His comments underscore Israel’s ongoing strategy of intimidation, rather than diplomacy, in dealing with its neighbors.

While Israel frames its intervention as a humanitarian act, the reality on the ground suggests otherwise.

Netanyahu’s actions reflect a calculated effort to entrench Israeli hegemony in Syria under the guise of minority protection. Despite agreeing to a ceasefire, Israel has retained its grip on the Syrian territories it already occupies—territories widely recognized as being under illegal occupation under international law.

Adding further complexity to the situation, al-Sharaa, whose government maintains strategic ties with Washington, publicly thanked the United States—particularly the administration of President Donald Trump—for its role in brokering the ceasefire.

This acknowledgment raises troubling questions, can Israel’s aggressive campaign be separated from US geopolitical objectives in the region?

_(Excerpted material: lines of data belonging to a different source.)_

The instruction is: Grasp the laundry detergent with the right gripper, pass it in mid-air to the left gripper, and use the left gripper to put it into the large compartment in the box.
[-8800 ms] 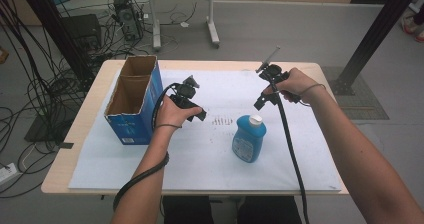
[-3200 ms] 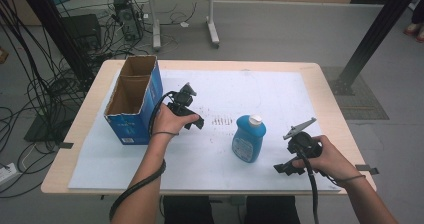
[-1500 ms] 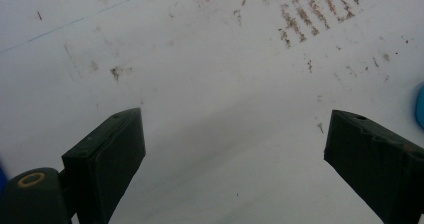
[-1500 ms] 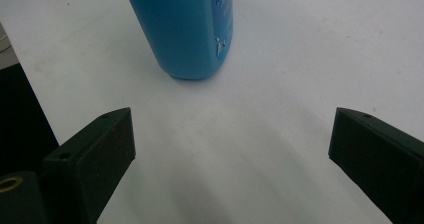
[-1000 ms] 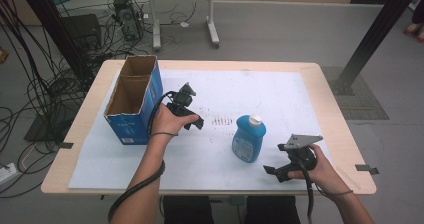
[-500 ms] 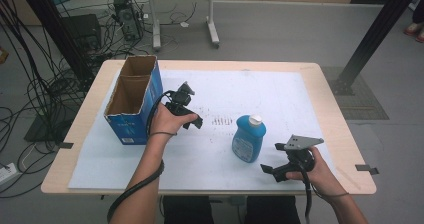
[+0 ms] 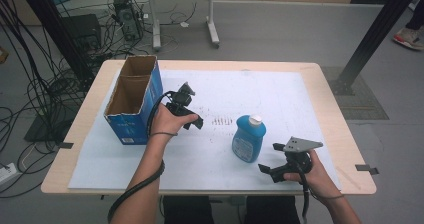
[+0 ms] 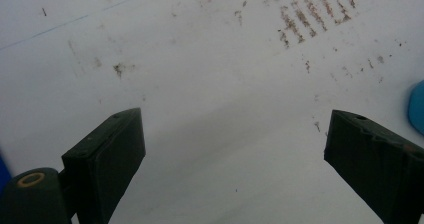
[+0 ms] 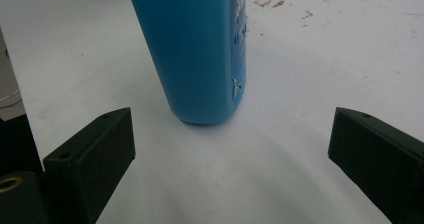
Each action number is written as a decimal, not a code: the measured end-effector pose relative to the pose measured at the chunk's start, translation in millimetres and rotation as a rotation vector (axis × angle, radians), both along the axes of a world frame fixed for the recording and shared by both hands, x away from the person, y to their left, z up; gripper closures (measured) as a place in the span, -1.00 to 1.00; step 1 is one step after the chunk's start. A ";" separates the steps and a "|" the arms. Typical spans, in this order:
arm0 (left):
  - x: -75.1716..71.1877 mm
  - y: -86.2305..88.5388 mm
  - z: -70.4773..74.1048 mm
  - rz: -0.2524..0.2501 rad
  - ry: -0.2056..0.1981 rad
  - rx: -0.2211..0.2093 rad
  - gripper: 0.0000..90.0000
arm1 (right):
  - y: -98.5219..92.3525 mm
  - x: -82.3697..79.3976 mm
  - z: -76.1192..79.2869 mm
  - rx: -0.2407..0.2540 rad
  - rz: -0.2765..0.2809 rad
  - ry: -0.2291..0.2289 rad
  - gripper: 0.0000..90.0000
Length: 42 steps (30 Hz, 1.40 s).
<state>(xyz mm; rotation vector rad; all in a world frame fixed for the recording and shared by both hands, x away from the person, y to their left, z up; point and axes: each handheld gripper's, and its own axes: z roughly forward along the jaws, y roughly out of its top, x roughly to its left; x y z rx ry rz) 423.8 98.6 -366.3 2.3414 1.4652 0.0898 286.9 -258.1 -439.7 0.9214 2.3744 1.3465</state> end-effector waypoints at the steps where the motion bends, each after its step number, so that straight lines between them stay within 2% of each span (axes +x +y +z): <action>1: -0.2 0.4 0.1 0.000 0.001 0.002 -0.78 | 0.0 0.0 0.0 0.000 0.000 0.000 -0.90; 13: -2.0 1.7 3.6 0.006 -0.005 -0.001 -0.78 | 1.7 -3.6 -10.0 0.053 0.018 -0.042 -0.90; 22: -2.9 3.6 5.3 0.004 -0.006 0.000 -0.78 | 3.3 -6.3 -12.4 0.088 0.043 -0.091 -0.91; 29: -3.6 4.4 6.0 0.008 -0.008 0.000 -0.78 | 4.9 -6.9 -15.9 0.110 0.054 -0.103 -0.91; 42: -4.6 6.7 5.2 0.010 -0.006 0.003 -0.78 | 6.2 -5.5 -21.4 0.140 0.042 -0.112 -0.90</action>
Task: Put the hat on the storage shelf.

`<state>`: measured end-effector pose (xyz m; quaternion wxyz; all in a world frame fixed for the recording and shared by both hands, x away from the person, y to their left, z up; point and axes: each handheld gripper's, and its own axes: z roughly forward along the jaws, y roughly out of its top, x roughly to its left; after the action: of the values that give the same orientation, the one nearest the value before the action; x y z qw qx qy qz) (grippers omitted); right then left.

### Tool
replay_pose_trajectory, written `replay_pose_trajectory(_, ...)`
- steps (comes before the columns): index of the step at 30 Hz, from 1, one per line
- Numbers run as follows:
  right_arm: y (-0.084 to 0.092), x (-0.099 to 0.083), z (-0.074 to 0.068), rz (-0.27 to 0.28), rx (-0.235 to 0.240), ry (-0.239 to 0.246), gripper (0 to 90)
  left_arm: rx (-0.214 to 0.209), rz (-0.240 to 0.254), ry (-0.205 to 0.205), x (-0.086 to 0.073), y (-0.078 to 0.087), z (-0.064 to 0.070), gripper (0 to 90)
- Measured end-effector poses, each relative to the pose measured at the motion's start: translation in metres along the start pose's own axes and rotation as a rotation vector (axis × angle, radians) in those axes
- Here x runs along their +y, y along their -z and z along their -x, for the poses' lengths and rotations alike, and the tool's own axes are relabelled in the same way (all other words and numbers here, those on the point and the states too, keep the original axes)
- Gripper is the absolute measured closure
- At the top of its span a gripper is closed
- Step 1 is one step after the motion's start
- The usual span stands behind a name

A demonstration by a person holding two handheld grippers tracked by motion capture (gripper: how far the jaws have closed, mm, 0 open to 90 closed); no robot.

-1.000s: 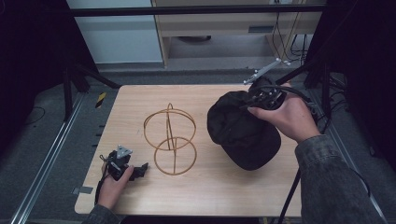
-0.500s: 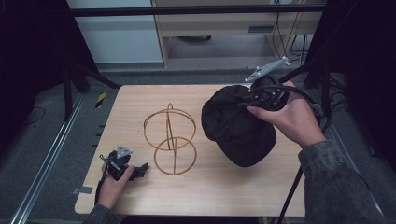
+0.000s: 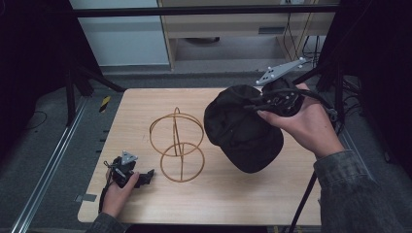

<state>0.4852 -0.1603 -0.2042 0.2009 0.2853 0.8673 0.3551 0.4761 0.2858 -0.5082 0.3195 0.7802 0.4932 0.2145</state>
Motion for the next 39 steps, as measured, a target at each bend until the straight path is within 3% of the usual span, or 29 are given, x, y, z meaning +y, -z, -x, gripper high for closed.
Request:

Is Washington playing the role of silent accomplice while Netanyahu enforces a militarized order through unilateral violence?

The contradiction is glaring. On the one hand, al-Sharaa condemns Israeli aggression; on the other, he expresses gratitude to the very power widely seen as enabling it.

The good cop–bad cop dynamic between the US and Israel is once again on display - Netanyahu leads with force, while Washington follows with diplomatic posturing—both working toward the same endgame.

Israel’s invocation of the Druze issue appears part of a broader strategy scripted by pro-Zionist lobbies to justify the flexing of military might and normalize its presence deep inside Syrian territory.

The ceasefire is not a gesture of peace but a tactical pause—a calculated move in Israel’s long-term project of territorial expansion and political domination in West Asia

Past precedents—from Gaza to Lebanon—show that Israeli ceasefires are often little more than instruments of propaganda, soon violated when they no longer serve strategic objectives. Expansionism, militarism, and occupation remain pillars of Israeli policy.

This ceasefire, like others before it, cannot mask the true nature of Tel Aviv’s ambitions. It is a smokescreen, designed to conceal more sinister plans for redrawing the map of West Asia (the Middle East) to Israel’s benefit.

Only sustained unity and strategic cooperation among Muslim and Arab nations can resist this agenda and challenge the forces seeking to destabilize the region under the pretense of peace.